(Tevhid hakkında iki makamdan ibâret Yedinci Şua olan Âyet-ül-Kübrâ Risâlesinin İkinci Makamının bir kısmıdır.)
Bu âyet-i muazzama gibi pek çok âyât-ı Kur’âniye; bu kâinat Hâlıkını bildirmek cihetinde, her vakit ve herkesin en çok hayretle bakıp zevk ile mütalâa ettiği en parlak bir sahife-i tevhîd olan semavâtı en başta zikretmelerinden, en başta ona başlamak muvafıktır.

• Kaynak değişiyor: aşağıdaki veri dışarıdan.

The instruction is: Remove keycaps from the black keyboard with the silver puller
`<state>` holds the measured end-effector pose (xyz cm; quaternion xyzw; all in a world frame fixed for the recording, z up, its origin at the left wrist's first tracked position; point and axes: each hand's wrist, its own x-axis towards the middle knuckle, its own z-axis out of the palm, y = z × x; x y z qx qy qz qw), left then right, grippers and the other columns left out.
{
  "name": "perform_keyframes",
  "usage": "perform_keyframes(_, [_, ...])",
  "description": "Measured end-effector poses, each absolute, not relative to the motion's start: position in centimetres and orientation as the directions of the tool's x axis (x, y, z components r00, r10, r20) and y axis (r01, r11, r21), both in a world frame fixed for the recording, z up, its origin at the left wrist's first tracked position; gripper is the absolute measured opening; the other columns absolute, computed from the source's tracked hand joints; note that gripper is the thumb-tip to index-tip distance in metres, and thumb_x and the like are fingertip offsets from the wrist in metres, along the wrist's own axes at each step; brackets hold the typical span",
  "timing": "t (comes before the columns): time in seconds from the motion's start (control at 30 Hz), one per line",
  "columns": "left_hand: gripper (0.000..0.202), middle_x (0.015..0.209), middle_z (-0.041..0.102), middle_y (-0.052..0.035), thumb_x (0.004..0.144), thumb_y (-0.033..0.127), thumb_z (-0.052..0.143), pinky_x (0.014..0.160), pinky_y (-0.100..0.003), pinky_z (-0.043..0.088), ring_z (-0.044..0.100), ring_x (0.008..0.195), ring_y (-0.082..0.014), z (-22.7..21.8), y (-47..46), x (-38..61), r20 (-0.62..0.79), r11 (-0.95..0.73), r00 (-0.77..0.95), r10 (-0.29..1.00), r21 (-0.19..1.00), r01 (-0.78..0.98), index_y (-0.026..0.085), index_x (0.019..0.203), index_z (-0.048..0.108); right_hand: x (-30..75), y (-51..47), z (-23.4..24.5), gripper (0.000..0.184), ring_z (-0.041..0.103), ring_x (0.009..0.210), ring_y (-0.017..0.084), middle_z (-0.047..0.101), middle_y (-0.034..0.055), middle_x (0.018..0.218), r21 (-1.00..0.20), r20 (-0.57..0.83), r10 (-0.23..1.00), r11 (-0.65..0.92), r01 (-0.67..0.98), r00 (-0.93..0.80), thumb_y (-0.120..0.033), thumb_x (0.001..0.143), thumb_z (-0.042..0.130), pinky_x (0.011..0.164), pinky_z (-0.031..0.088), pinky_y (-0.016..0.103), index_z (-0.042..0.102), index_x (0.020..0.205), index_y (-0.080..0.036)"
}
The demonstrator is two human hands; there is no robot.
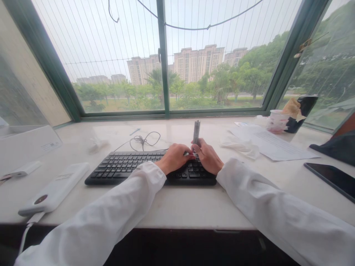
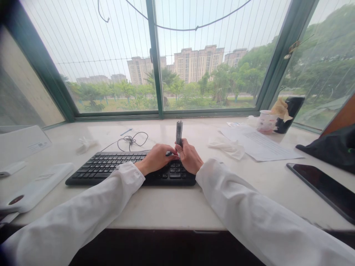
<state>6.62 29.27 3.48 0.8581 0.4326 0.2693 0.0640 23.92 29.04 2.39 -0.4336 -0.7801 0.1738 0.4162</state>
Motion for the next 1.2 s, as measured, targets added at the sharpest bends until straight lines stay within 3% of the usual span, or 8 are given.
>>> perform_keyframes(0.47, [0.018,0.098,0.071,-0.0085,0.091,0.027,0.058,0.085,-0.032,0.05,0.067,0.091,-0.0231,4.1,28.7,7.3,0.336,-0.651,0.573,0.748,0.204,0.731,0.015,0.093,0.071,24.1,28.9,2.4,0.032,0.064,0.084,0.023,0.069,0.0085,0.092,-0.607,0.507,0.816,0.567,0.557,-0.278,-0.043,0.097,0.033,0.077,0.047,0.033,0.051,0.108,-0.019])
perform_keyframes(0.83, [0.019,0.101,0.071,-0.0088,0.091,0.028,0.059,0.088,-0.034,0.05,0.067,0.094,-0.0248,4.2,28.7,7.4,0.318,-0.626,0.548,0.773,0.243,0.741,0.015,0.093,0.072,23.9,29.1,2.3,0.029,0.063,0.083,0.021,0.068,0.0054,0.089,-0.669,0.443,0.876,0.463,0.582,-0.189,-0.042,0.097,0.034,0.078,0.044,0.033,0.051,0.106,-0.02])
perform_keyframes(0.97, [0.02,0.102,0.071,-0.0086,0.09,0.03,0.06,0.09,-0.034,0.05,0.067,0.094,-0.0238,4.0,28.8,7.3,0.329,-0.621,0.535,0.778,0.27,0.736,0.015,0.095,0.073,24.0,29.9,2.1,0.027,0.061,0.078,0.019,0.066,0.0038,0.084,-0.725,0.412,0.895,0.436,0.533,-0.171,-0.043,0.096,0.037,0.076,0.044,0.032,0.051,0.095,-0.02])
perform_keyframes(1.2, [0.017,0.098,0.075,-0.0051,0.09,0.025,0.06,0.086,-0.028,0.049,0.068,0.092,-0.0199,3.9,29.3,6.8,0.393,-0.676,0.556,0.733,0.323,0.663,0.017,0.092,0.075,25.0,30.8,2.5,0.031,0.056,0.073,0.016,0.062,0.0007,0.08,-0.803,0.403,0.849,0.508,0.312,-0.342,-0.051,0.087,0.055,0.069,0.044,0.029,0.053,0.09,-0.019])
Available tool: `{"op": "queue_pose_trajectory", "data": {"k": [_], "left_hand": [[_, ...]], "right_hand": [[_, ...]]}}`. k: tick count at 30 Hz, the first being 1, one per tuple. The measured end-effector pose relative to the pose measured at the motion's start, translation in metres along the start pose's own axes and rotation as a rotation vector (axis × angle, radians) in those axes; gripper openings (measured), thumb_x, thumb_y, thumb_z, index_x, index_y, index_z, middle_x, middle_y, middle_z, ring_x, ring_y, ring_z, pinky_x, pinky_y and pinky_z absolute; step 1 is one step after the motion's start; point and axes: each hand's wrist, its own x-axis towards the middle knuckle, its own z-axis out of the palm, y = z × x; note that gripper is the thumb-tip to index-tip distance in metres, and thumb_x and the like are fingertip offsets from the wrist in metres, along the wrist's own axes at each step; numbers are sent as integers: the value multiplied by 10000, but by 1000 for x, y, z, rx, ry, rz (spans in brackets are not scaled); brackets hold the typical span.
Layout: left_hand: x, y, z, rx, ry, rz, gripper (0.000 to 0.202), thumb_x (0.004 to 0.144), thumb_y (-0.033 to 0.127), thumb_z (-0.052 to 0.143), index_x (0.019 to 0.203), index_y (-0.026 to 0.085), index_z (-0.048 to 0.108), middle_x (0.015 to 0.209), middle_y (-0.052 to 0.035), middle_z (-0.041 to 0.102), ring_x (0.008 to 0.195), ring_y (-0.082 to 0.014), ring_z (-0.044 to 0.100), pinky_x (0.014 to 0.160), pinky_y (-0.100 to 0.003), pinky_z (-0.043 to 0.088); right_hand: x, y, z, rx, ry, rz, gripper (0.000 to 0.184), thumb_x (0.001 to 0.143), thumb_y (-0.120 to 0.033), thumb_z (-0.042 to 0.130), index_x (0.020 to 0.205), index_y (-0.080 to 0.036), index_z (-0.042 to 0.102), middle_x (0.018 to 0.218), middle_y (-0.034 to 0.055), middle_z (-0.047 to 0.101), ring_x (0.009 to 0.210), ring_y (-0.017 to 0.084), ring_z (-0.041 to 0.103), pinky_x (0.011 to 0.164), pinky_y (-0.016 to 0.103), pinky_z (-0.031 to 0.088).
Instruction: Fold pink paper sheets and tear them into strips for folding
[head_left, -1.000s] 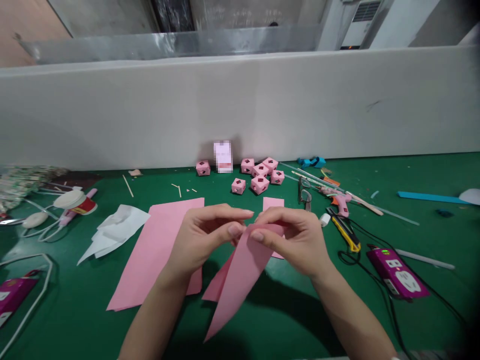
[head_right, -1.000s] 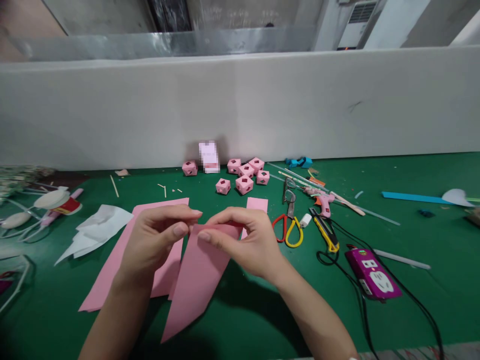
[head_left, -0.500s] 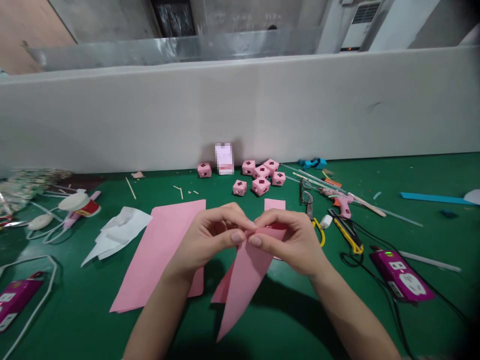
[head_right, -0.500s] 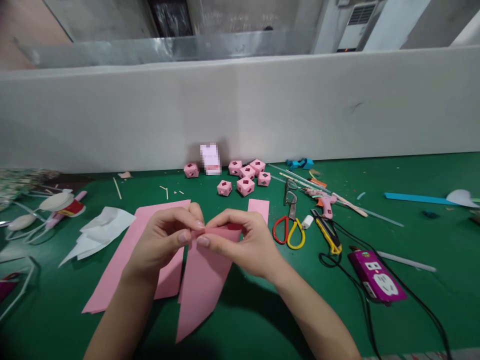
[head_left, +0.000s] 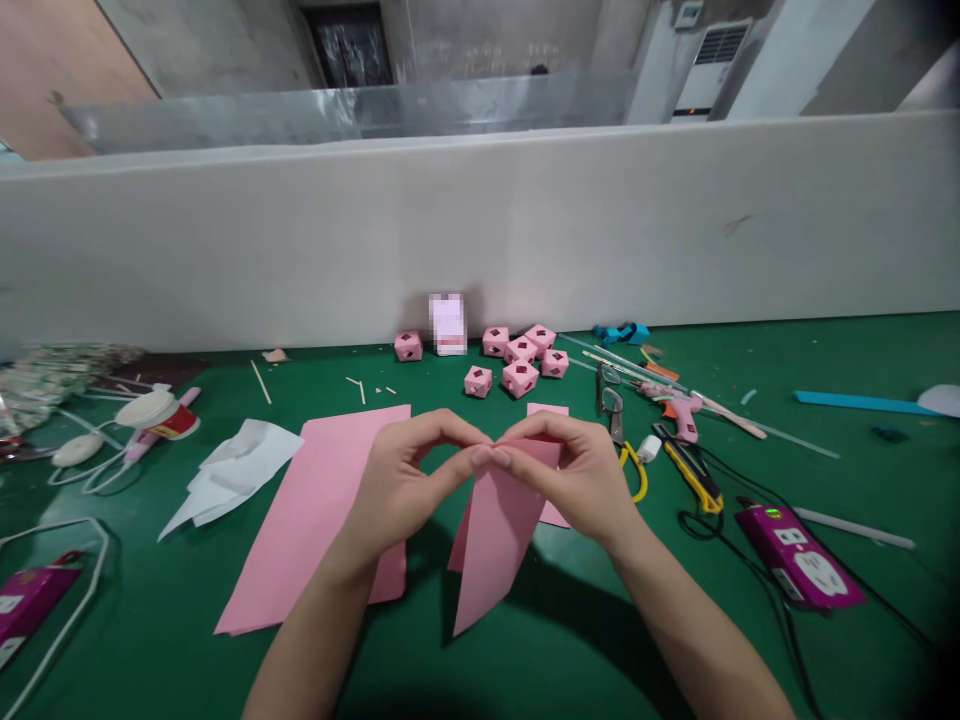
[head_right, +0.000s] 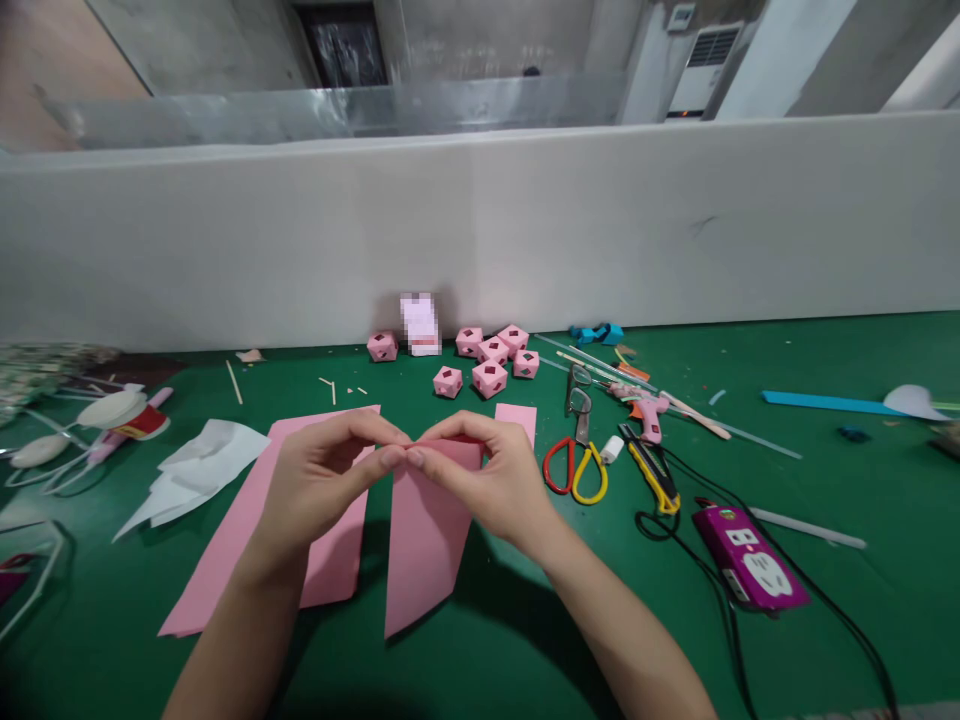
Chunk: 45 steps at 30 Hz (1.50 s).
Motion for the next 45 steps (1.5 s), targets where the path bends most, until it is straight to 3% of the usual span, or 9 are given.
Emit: {"op": "queue_pose_trajectory", "data": {"k": [6,11,19,28,40,42,45], "left_hand": [[1,-4,0,168,239,60,61,868,259,707,822,219,707,774,9,697,716,-129,642,679,-237,528],[2,-7,0,234,313,94,60,864,247,710,816,213,699,764,16,688,722,-131,636,680,-237,507],[2,-8,-1,249,332,122,83,866,271,705,808,211,702,748,9,691,690,-138,631,660,-252,504],[5,-15,1,221,342,69,96,874,301,696,841,211,700,796,-1,699,777,-154,646,706,-263,512],[6,-15,4,188,351,72,69,862,263,712,824,207,699,787,19,700,768,-127,650,720,-226,519],[6,-14,4,192,364,81,57,860,248,714,823,208,699,783,22,698,764,-122,649,716,-220,519],[5,-11,2,197,368,86,50,847,229,726,808,208,702,759,26,696,736,-119,651,698,-216,524]], "right_hand": [[7,11,-3,176,97,136,230,732,-392,824,826,-208,724,742,8,730,661,143,676,578,230,542],[11,16,-5,222,144,154,264,699,-415,841,805,-198,733,706,11,725,648,145,682,603,251,566],[11,16,-2,196,190,146,232,679,-401,850,768,-207,760,676,21,737,628,162,686,591,278,581],[12,21,-8,128,184,85,197,792,-402,775,852,-215,779,786,31,754,670,129,654,597,226,519],[11,17,-4,42,265,30,227,852,-420,706,886,-205,773,708,14,716,646,128,635,564,213,494],[10,17,-2,43,292,32,230,844,-425,714,886,-206,771,732,23,730,665,139,653,573,218,507],[9,17,-1,103,232,76,242,791,-422,770,926,-222,768,824,34,760,736,166,696,635,245,552]]}}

Evet, bu dünya memleketine ve misafirhânesine gelen herbir misafir, gözünü açıp baktıkça görür ki: Gâyet keremkarâne bir ziyafetgâh ve gâyet san’atkârâne bir teşhirgâh ve gâyet haşmetkârâne bir ordugâh ve tâlimgâh ve gâyet hayretkârâne ve şevk-engizane bir seyrangâh ve temaşagâh ve gâyet ma’nidarâne ve hikmetperverâne bir mütalâagâh olan bu güzel misafirhânenin sâhibini ve bu kitab-ı kebîrin müellifini ve bu muhteşem memleketin sultanını tanımak ve bilmek için şiddetle merak ederken, en başta göklerin, nur yaldızı ile yazılan güzel yüzü görünür. “Bana bak aradığını sana bildireceğim!” der.